■ What the exercise asks
All of the data should be repeated exactly; pictures are not part of the copy.

■ Supplied data

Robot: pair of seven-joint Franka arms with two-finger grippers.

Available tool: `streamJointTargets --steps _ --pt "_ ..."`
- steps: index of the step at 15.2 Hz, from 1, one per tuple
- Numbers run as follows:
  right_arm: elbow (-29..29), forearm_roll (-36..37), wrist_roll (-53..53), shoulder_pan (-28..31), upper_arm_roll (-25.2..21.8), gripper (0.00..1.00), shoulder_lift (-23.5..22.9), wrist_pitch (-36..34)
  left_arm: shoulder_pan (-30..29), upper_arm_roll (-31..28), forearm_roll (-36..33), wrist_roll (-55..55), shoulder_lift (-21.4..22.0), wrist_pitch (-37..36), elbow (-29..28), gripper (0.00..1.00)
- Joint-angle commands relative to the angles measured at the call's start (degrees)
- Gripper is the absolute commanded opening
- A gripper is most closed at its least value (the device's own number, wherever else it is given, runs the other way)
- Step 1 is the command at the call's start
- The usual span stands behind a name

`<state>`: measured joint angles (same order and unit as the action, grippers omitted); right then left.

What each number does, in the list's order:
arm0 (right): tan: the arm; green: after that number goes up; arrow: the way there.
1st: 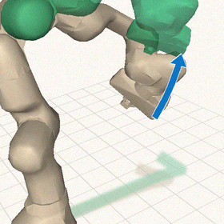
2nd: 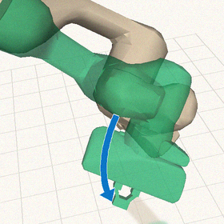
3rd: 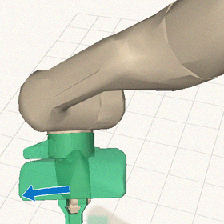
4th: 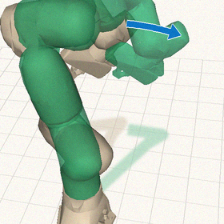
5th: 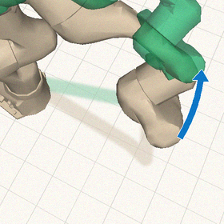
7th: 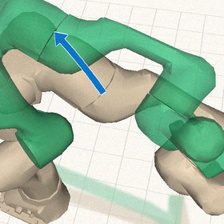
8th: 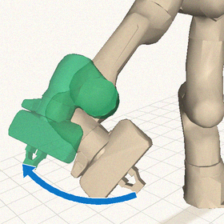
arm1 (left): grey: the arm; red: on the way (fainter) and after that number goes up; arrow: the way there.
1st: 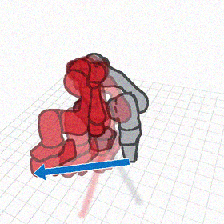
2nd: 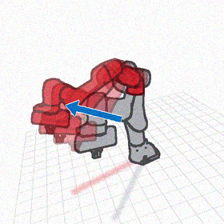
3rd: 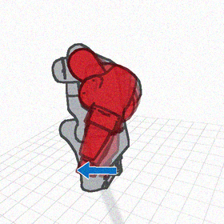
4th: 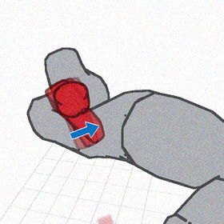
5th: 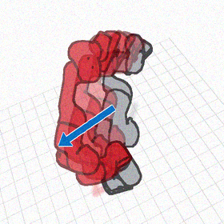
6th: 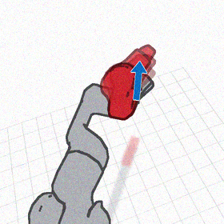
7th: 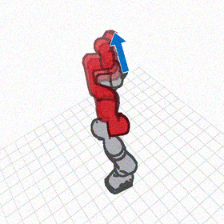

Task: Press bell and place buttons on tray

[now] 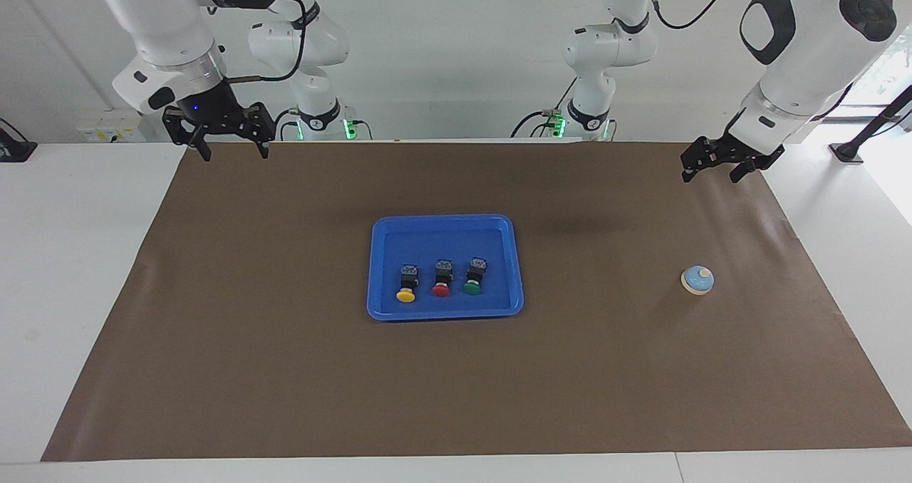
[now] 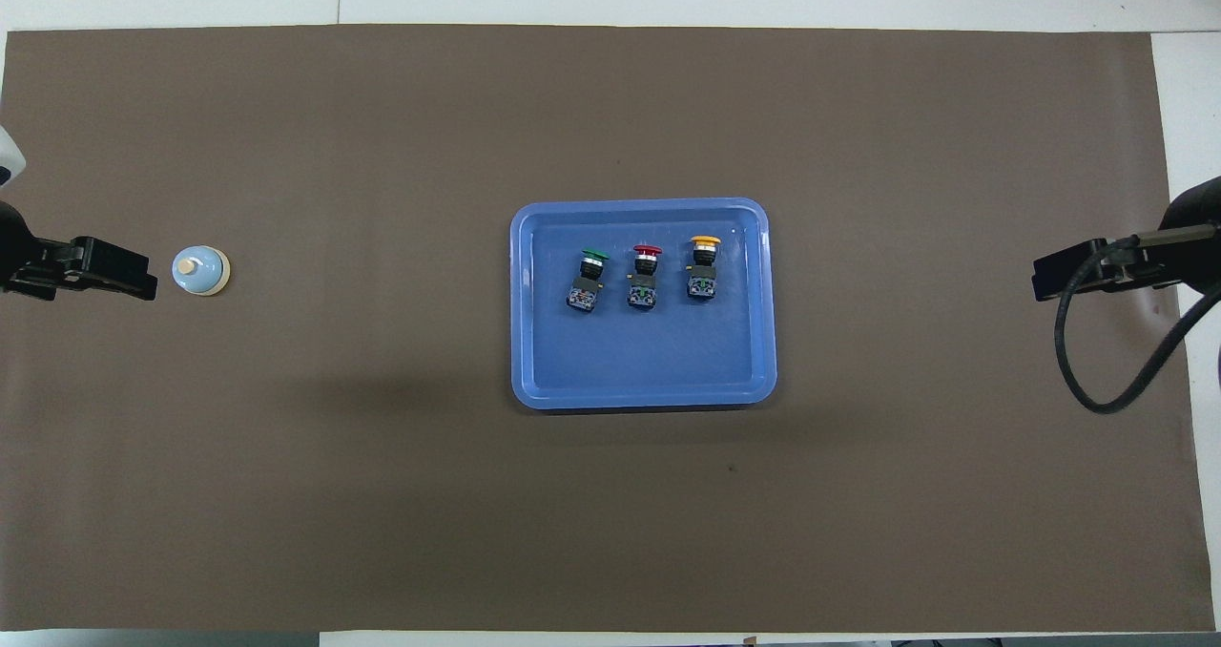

■ Solution for this task
Robot: pair of seven-joint Franka arms with two-finger grippers.

Available tool: `streamJointTargets --steps _ --pt "_ ..."`
- steps: index of the step at 15.2 Hz, from 1, one per tuple
- Numbers run as follows:
  right_arm: elbow (-29..29), forearm_roll (-36..37), wrist_roll (-53..53), shoulder_pan (-28..31), upper_arm_roll (-25.2..21.8), gripper (0.00..1.00), shoulder_lift (-23.5..22.9), wrist_pitch (-36..34)
  left_arm: shoulder_pan (-30..29), upper_arm_roll (-31..28), forearm_roll (-36..33), wrist_roll (-55..55), shoulder_lift (-21.4..22.0), wrist_pitch (-37..36), elbow (-29..28), gripper (0.00..1.00)
- Joint-angle commands relative to the angles measured at the call's start (degrees)
- Gripper is the absolute commanded opening
- A gripper is most closed at its least value (the device's own number, wherever else it is given, runs the other way)
- Step 1 is the command at the call's start
- The usual span stands behind a name

`<state>`: measured joint angles (same order and unit as the action, grippers omitted); right then left.

What each number does, in the list's order:
arm0 (right): tan: the arm; green: after that number goes up; arrow: the way there.
1st: 
2nd: 
3rd: 
4th: 
5th: 
7th: 
8th: 
arm1 (left): grey: the arm; red: on the way (fainter) and after that number goes up; arrow: the way there.
1st: 
2nd: 
3rd: 
4th: 
5th: 
6th: 
7th: 

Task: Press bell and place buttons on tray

[now] 
[now] 

The given output is complete.